Когда Коля и Степа ушли к воде, Владислав Андреевич спросил:
— А у вас это что, специально?
— Что именно?
— А вот что они сами на предприятия идут, договариваются о работе, считают деньги, зарабатывают?
— Арифметика магазинов, рынков, предприятий, личных и общественных расходов, на наш взгляд, является лучшим воспитателем личности. Вас что удивляет?
— А то, что это не советское воспитание.
— А ваш Степа получил советское воспитание?
— У нас совсем другое дело. Наш Степка — балбес. Может быть, еще опомнится. До четырнадцати лет парень за холодную воду не брался. Это все мать во всем виновата.
— Владик, как тебе не стыдно! Вы только посмотрите, что они со Степой делают! — закричала Варвара Петровна и побежала туда, где ее сына массажировали двое ребят.
— Это еще что такое?
— Это тонизирующий и раскрепощающий массаж, — ответил Слава. — Ваш Степа скован. Его тело, мышцы и кровь в застое. Он как неживой, понятно?
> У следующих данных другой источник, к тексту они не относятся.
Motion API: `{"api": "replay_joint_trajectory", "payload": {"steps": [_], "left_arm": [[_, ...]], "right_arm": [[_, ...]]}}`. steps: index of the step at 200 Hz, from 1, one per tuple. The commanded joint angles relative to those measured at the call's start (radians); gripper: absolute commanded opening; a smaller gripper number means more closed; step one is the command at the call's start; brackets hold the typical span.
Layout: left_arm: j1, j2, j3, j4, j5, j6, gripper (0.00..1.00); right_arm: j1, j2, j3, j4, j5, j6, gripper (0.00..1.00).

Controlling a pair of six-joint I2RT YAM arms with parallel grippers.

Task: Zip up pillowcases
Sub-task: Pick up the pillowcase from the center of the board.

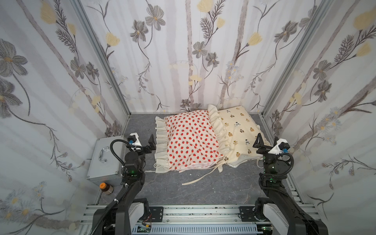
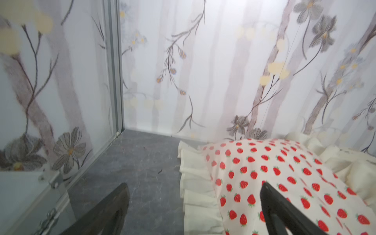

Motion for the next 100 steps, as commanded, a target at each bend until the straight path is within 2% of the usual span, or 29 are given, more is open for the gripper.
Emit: {"api": "replay_joint_trajectory", "payload": {"steps": [1,23,43,59,73,86,100], "left_arm": [[0.001,-0.082,0.024,-0.226,-0.004,-0.135,1.0],[0.001,-0.17,0.028,-0.32,-0.129,-0.399,1.0],[0.001,-0.248,-0.015,-0.308,-0.134,-0.459,1.0],[0.002,-0.312,-0.06,-0.326,-0.231,-0.594,1.0],[0.004,-0.357,-0.048,-0.392,-0.231,-0.614,1.0],[0.004,-0.36,0.047,-0.604,-0.21,-0.621,1.0],[0.004,-0.323,0.132,-0.746,-0.175,-0.617,1.0]], "right_arm": [[-0.002,-0.033,0.061,-0.265,-0.014,0.171,1.0],[-0.006,-0.078,0.061,-0.321,-0.106,0.216,1.0],[-0.014,-0.121,0.039,-0.374,-0.088,0.355,1.0],[-0.014,-0.12,0.069,-0.462,-0.121,0.371,1.0],[-0.014,-0.102,0.099,-0.542,-0.146,0.375,1.0],[-0.009,-0.092,0.12,-0.597,-0.17,0.371,1.0],[0.009,-0.091,0.143,-0.648,-0.183,0.371,1.0]]}}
— Степа, ты неживой? — спросила мама.
— Щекотно! — рассмеялся Степа. — Мама, отойди, прошу тебя, — попросил Степа нормальным человеческим голосом.
Часа через два Степа вместе с нашими ребятами драил катер: мальчики договорились с моряками насчет почасовой работы. Оплата должна была произвестись натурой — вычищенный катер отдавался на полдня в распоряжение нашего отряда. А к вечеру мальчики так сдружились, что Степа ни за что не пожелал расставаться с ребятами и слезно убеждал маму и папу отпустить его с нами хотя бы на недельку. И когда родители согласились, я все же спросил:
— А не боишься? Может быть очень трудно! Очень, понимаешь?
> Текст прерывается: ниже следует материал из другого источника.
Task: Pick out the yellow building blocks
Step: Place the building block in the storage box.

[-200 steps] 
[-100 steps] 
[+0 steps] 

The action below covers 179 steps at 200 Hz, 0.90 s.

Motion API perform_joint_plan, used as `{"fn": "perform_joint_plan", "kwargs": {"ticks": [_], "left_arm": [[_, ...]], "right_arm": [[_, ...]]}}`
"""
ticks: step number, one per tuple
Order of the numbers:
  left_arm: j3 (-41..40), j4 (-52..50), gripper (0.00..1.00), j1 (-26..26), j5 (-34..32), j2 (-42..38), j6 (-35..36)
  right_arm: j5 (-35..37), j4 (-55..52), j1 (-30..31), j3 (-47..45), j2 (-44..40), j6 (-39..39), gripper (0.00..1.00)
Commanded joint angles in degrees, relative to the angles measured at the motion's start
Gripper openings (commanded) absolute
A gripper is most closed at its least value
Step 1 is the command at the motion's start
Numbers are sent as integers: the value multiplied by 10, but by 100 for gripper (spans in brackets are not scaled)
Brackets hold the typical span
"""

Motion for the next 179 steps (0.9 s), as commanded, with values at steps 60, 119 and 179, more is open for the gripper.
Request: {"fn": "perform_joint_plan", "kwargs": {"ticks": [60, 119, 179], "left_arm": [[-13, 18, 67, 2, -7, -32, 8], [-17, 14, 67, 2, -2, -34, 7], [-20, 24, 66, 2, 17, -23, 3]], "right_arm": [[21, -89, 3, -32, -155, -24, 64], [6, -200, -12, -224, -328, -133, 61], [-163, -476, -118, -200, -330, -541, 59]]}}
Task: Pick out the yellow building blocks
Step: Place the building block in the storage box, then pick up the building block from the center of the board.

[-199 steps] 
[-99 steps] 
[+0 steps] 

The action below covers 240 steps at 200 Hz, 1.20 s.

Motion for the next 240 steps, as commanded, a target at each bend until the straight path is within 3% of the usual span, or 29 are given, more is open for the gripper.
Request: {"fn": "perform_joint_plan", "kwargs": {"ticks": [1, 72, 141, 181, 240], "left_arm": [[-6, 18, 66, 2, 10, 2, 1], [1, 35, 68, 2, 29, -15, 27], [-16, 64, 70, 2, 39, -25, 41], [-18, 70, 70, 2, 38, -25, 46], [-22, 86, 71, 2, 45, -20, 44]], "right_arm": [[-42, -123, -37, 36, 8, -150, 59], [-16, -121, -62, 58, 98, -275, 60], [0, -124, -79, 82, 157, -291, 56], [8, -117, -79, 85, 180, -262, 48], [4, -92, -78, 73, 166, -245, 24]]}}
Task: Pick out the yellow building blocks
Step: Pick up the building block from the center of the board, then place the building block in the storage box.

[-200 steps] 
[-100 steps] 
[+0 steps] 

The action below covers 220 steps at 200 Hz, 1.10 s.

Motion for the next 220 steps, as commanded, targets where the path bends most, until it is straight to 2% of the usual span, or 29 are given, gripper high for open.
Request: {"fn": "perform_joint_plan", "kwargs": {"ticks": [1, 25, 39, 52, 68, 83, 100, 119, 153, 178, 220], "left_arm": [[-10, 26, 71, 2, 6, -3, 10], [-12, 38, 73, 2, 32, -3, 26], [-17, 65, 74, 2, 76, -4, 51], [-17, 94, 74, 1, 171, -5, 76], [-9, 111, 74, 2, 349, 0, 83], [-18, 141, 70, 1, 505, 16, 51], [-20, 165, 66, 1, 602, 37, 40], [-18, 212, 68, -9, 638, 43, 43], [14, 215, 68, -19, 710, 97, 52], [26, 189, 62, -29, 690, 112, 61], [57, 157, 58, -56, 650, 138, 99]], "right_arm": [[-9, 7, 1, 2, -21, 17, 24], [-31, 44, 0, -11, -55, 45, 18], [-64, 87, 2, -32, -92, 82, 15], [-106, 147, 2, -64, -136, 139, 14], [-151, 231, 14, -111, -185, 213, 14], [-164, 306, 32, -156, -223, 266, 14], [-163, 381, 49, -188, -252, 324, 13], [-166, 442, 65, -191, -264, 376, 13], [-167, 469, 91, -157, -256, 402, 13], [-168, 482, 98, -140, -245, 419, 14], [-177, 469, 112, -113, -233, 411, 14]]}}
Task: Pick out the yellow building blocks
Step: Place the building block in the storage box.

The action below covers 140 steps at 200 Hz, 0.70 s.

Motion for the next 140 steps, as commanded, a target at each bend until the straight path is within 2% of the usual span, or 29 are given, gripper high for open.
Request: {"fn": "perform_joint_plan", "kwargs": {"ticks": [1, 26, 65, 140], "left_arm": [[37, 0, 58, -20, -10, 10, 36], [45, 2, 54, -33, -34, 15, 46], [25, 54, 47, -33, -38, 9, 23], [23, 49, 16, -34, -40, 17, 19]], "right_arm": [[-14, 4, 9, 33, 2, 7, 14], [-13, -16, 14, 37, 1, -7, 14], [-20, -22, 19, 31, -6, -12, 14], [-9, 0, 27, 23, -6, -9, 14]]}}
— Понимаю, — тихо ответил Степа.
А трудности действительно были. Утром мы прошли километров пятнадцать. Устали. Пообедали. Отправились смотреть колодец, куда были брошены во время фашистской оккупации три подростка. Познакомились с родителями погибших. Горько было. Ни есть, ни пить не хотелось.
Стал накрапывать дождь.
— Пойдем дальше, — сказала вдруг Маша.
— Дождь же. Будет скользко идти. Глина здесь.
— Все равно пойдем, — сказал Коля.
— Устали!
— Все равно пойдем, — решили все.
Это был марш-бросок километров в двенадцать. Александр Иванович чертыхался:
— Ну и чертова детвора пошла. Совсем замучился. Ну кто так бежит, как скаженный?
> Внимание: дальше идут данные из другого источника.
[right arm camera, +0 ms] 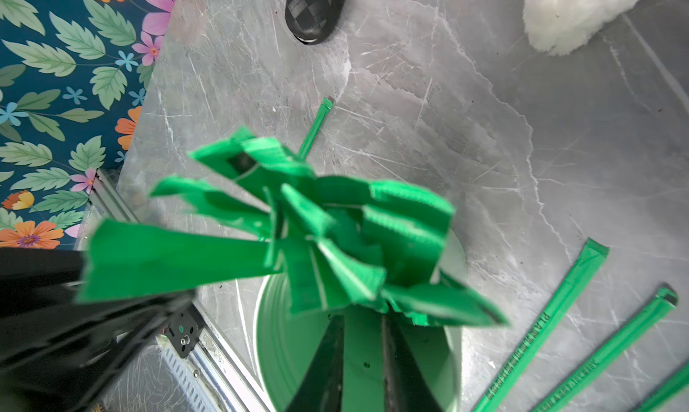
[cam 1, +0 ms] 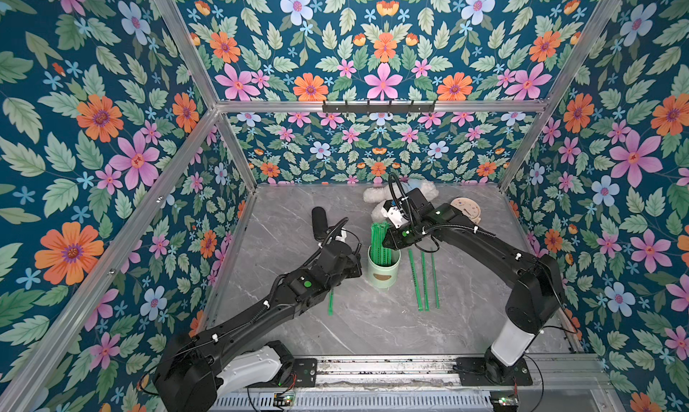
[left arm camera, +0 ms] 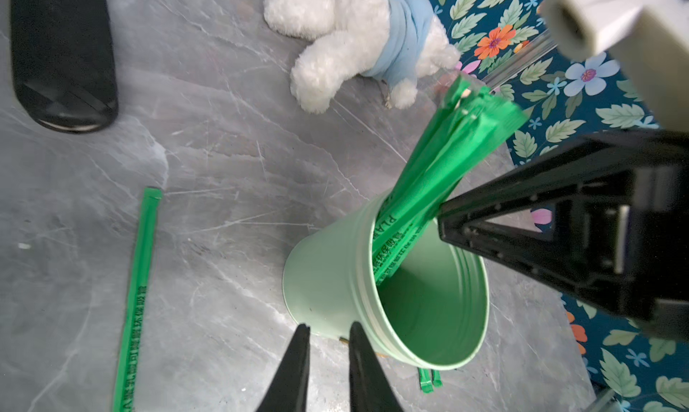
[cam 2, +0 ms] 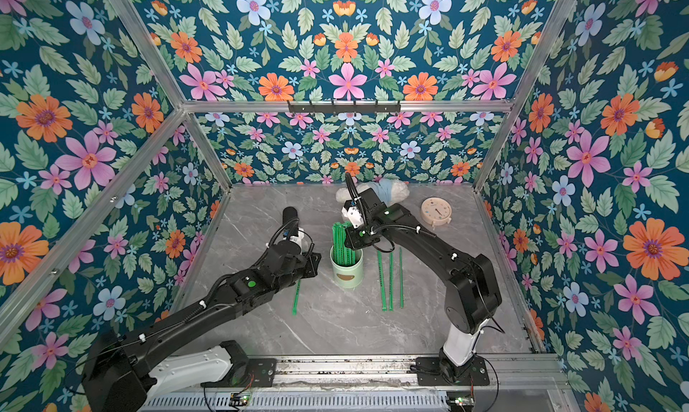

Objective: Take the straws out of the storage container
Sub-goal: Pick up the straw from the container.

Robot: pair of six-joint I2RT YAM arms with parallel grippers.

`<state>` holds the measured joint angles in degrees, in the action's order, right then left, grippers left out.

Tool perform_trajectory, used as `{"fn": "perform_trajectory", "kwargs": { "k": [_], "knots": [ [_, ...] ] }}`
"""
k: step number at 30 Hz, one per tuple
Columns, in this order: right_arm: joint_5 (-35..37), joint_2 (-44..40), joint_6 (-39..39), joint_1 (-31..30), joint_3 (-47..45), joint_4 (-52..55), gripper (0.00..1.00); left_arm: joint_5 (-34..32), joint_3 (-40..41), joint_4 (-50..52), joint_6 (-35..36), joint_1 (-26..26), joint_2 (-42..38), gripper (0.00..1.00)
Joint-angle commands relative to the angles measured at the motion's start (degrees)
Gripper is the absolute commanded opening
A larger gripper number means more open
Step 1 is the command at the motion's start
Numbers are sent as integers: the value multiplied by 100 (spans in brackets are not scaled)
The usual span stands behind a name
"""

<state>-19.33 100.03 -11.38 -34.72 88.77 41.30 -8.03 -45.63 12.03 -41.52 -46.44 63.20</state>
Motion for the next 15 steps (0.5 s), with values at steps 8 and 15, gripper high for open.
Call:
{"fn": "perform_trajectory", "kwargs": {
  "k": [8, 15],
  "knots": [
    [53, 182, 118, -8, 140, -1, 20, -392, -341, 495, 423, 150, -36, 23],
    [56, 185, 140, -8, 149, 31, 11, -388, -338, 519, 467, 211, -59, 23]
  ]
}}
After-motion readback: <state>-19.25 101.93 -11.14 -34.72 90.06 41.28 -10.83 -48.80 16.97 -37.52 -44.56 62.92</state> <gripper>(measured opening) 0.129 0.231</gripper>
А мальчики и девочки неслись как метеоры. Прекрасная Ночь окутывала нас. Дождь перестал. Небо прояснилось. Звездная рябь светилась, отражаясь в Днепре.
Утром нам дали работу. Часть ребят возила фрукты на Консервный комбинат, а часть работала на овощах. Вечером подводили итоги.
— А мы для совхоза самые выгодные, — это Слава рассуждал. — Здесь нанимаются сезонные рабочие, чтобы по мешку спереть к вечеру. Я говорил с тетками. Они сказали: «Как натаскаем всего, так бросим работать».